No other surviving document hints at the site of the market. Presumably it could be held on any part of the manorial waste, or even on the manor land itself. The abundance of known licensed premises around the junction of Northbridge Street, Southbridge Street and the High Street may be a clue as to the traditional site.

In 1681 the market and fair tolls were granted to Timothy Wilson and Elizabeth, his wife. In 1713 the right to hold a market was reconfirmed to the Lords of the Manor, the Bruce family, Earls of Elgin and Ailesbury [PE441] in a charter stating: "a market in the vil of Shefford on Friday of each week for ever". The Earls had held the manor from the Crown since 1613.

In 1738 the Bruce family sold the lease of the manor to the Dukes of Bedford. An entry in the court book [X89/1] for 1755 reveals both that now the Lords of the Manor leased out the right to collect tolls at the market and that it was considered important to let all know the time of day: "Also that the person who rents and occupyes [sic] of the Lord the Tolls and Market of Shefford, shall at noon upon every Market day throughout the year, ring the Market Bell or cause the same to be rung, upon Pain to forfeit lose and pay to the Lord for every Offence five shillings".

The Dukes of Bedford did not renew the lease of the Manor in 1839 and it thereafter, with the right to hold the market, reverted to the Crown. In that final year the right to collect market tolls was leased by the Duke to a John Brown for £3 per quarter (the same as in 1636).
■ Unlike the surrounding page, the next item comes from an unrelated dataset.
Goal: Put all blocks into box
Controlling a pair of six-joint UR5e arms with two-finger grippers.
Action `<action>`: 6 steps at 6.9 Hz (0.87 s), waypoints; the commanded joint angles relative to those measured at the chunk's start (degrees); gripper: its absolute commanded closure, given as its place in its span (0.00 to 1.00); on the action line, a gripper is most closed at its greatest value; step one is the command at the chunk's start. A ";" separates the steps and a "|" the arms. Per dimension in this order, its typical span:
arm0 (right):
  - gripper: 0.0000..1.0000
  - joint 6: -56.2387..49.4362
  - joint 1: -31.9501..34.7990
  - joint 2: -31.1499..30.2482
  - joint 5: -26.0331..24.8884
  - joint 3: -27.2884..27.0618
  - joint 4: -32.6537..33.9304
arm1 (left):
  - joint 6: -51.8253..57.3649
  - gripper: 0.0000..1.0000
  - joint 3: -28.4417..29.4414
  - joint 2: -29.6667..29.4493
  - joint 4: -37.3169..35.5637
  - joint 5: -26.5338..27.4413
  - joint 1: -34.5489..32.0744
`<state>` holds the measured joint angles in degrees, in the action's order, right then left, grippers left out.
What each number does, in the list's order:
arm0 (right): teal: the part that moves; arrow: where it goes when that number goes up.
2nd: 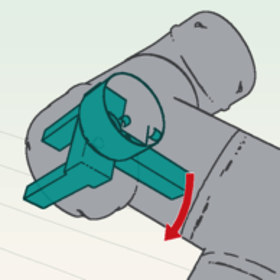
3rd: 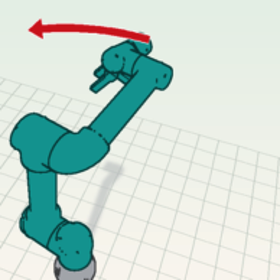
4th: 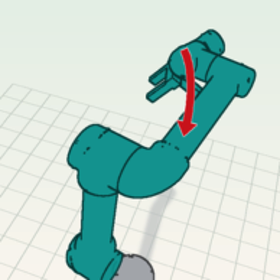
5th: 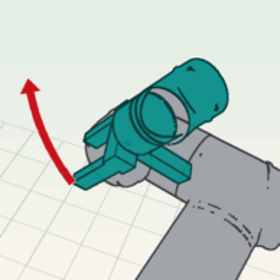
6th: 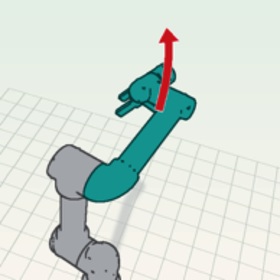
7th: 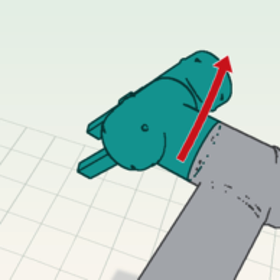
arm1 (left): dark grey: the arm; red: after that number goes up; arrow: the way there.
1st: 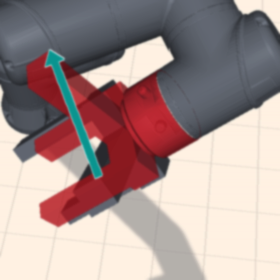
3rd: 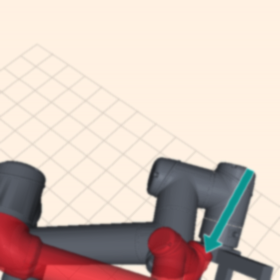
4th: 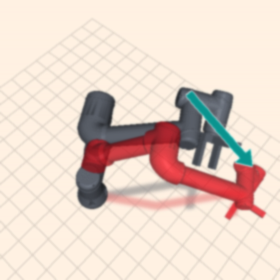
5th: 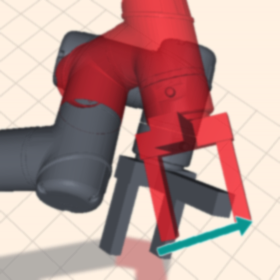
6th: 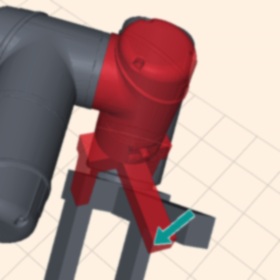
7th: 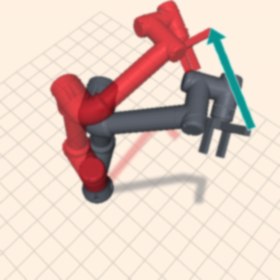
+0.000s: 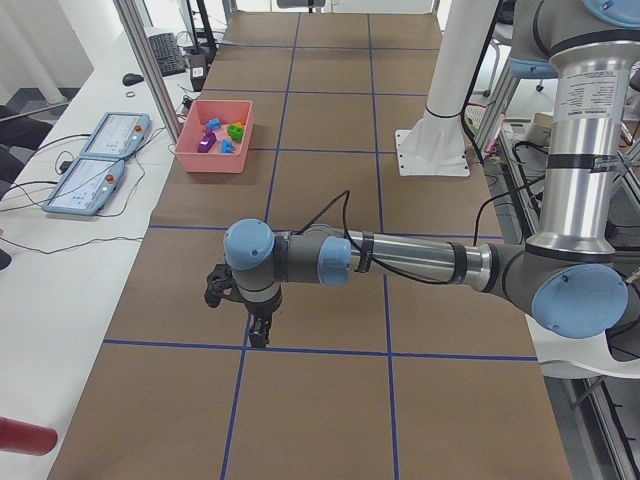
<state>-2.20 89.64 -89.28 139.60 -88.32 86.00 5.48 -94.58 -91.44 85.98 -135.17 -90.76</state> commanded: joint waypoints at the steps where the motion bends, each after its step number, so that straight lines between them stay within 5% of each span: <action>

The Victoria County History relates that by the late 18th century the market had declined in importance, but by the middle of the next century it had regained some of its lustre. The Post Office Directory of 1847 notes "a considerable market for straw plait" held every Friday. The last mention of a market in a directory is that in Kelly's of 1914.

In 1964 a Shefford estate agent, John W.Maisey, proposed to revive the market. At that time the Lord of the Manor was Alderman W.A.Inskip, who raised no objection.